Accurate molecular subtypes prediction of cancer patients is significant for personalized cancer diagnosis and treatments. Large amount of multi-omics data and the advancement of data-driven methods are expected to facilitate molecular subtyping of cancer. Most existing machine learning-based methods usually classify samples according to single omics data, fail to integrate multi-omics data to learn comprehensive representations of the samples, and ignore that information transfer and aggregation among samples can better represent them and ultimately help in classification. We propose a novel framework named multi-omics graph convolutional network (M-GCN) for molecular subtyping based on robust graph convolutional networks integrating multi-omics data. We first apply the Hilbert-Schmidt independence criterion least absolute shrinkage and selection operator (HSIC Lasso) to select the molecular subtype-related transcriptomic features and then construct a sample-sample similarity graph with low noise by using these features. Next, we take the selected gene expression, single nucleotide variants (SNV), and copy number variation (CNV) data as input and learn the multi-view representations of samples.
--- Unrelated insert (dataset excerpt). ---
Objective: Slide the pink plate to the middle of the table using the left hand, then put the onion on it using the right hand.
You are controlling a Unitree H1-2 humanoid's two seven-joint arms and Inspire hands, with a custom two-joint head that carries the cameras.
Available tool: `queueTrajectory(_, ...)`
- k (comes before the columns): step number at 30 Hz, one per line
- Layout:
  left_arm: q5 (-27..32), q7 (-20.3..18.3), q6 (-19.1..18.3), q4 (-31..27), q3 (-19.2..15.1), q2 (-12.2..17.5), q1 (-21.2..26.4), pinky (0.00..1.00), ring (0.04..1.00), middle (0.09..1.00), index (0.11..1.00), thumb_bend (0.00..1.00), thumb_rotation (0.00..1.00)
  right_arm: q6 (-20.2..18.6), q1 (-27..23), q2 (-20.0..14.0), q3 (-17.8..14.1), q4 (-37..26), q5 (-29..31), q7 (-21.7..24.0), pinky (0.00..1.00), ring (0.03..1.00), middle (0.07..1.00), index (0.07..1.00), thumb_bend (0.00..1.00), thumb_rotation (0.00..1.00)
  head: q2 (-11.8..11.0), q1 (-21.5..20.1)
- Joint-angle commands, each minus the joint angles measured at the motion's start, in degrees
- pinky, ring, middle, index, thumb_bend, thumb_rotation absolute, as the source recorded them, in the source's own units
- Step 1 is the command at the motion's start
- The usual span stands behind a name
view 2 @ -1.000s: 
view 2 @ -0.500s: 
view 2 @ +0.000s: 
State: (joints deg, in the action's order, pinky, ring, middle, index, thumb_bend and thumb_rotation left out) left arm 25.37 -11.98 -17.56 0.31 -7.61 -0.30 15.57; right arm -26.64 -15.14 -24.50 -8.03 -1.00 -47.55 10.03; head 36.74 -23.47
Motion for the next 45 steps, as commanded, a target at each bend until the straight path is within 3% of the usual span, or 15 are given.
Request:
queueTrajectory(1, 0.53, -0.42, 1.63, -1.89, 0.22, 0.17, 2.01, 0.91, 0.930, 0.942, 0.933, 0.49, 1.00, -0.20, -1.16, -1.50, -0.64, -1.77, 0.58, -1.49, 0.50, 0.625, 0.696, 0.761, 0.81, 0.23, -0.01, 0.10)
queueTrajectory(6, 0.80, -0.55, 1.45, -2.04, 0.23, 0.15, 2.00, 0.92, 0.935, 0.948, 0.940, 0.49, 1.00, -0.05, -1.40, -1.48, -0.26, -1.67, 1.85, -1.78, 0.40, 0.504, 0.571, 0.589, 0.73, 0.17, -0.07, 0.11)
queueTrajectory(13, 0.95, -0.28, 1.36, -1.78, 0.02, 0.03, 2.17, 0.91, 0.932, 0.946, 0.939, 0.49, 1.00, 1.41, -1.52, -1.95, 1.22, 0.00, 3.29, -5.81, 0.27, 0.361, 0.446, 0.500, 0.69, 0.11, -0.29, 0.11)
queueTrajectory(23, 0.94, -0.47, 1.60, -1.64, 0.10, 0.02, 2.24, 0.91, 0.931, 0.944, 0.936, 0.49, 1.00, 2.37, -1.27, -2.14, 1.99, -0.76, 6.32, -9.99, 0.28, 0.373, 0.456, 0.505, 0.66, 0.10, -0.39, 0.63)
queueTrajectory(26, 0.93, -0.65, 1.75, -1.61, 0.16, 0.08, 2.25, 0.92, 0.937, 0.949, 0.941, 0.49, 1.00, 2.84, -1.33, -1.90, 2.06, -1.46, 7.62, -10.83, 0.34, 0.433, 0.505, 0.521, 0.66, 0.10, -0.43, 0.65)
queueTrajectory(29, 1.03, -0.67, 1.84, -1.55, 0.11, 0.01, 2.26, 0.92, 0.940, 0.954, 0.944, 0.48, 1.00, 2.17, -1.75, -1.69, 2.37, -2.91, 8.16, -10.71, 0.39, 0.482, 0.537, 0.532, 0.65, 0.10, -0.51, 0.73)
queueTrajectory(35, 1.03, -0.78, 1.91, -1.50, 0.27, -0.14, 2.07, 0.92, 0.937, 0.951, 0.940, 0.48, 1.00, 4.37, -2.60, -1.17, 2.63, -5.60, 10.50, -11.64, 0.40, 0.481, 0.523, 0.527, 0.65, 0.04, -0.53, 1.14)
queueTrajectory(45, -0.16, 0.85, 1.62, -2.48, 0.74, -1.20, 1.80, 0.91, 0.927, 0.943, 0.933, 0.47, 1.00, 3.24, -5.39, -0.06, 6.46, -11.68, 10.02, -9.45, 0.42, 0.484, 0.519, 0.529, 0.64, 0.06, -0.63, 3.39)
On this basis, a robust variant of graph convolutional network (GCN) model is finally developed to obtain samples' new representations by aggregating their subgraphs. Experimental results of breast and stomach cancer demonstrate that the classification performance of M-GCN is superior to other existing methods. Moreover, the identified subtype-specific biomarkers are highly consistent with current clinical understanding and promising to assist accurate diagnosis and targeted drug development.
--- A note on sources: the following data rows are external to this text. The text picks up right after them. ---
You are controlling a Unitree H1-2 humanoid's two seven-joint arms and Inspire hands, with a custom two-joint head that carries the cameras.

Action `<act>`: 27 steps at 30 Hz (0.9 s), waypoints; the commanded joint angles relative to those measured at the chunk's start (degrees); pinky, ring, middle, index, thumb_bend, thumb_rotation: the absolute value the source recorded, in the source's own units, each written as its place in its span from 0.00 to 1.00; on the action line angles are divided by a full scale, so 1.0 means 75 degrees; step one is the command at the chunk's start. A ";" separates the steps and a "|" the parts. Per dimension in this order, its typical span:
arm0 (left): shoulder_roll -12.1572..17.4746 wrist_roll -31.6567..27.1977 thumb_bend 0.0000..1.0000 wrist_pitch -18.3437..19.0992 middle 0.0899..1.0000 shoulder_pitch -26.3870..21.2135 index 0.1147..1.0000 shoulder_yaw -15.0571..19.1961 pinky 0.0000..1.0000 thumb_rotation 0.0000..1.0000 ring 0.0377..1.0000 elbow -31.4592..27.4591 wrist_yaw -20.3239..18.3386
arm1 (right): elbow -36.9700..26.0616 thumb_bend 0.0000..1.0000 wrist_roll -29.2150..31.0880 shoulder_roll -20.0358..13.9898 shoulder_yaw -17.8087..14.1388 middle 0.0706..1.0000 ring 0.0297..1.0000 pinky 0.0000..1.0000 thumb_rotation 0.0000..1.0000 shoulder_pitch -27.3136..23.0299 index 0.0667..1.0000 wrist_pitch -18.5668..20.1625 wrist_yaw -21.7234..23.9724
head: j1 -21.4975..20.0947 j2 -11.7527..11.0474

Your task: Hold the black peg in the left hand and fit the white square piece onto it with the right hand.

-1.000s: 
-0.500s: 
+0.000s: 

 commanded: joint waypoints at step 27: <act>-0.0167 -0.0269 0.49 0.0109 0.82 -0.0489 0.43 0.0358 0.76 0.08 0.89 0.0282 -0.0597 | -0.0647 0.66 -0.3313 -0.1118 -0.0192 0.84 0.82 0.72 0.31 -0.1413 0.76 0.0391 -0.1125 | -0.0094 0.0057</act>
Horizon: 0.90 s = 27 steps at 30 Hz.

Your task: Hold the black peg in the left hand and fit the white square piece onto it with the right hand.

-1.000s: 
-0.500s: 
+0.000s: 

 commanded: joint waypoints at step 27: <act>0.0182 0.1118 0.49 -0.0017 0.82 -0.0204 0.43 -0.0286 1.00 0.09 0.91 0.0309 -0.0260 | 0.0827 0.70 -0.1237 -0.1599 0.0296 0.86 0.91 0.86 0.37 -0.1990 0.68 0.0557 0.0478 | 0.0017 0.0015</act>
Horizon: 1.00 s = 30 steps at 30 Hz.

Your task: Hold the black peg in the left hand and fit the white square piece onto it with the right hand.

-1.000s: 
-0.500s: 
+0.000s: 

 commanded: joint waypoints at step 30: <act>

准确预测癌症患者的分子亚型对于个性化癌症诊断和治疗具有重要意义。大量的多组学数据以及数据驱动方法的进步有望推动癌症的分子分型。大多数现有的基于机器学习的方法通常根据单一组学数据对样本进行分类,无法整合多组学数据来学习样本的综合表示,并且忽略了样本之间的信息传递和聚合能够更好地表示它们并最终有助于分类。我们提出了一种名为多组学图卷积网络(M-GCN)的新颖框架,用于基于整合多组学数据的强大图卷积网络进行分子分型。我们首先应用希尔伯特-施密特独立性准则最小绝对收缩和选择算子(HSIC Lasso)来选择与分子亚型相关的转录组特征,然后利用这些特征构建一个低噪声的样本-样本相似性图。接下来,我们将所选的基因表达、单核苷酸变异(SNV)和拷贝数变异(CNV)数据作为输入,学习样本的多视图表示。在此基础上,最终开发了一种图卷积网络(GCN)模型的强大变体,通过聚合样本的子图来获得样本的新表示。乳腺癌和胃癌的实验结果表明,M-GCN的分类性能优于其他现有方法。此外,所确定的亚型特异性生物标志物与当前临床认识高度一致,有望辅助准确诊断和靶向药物开发。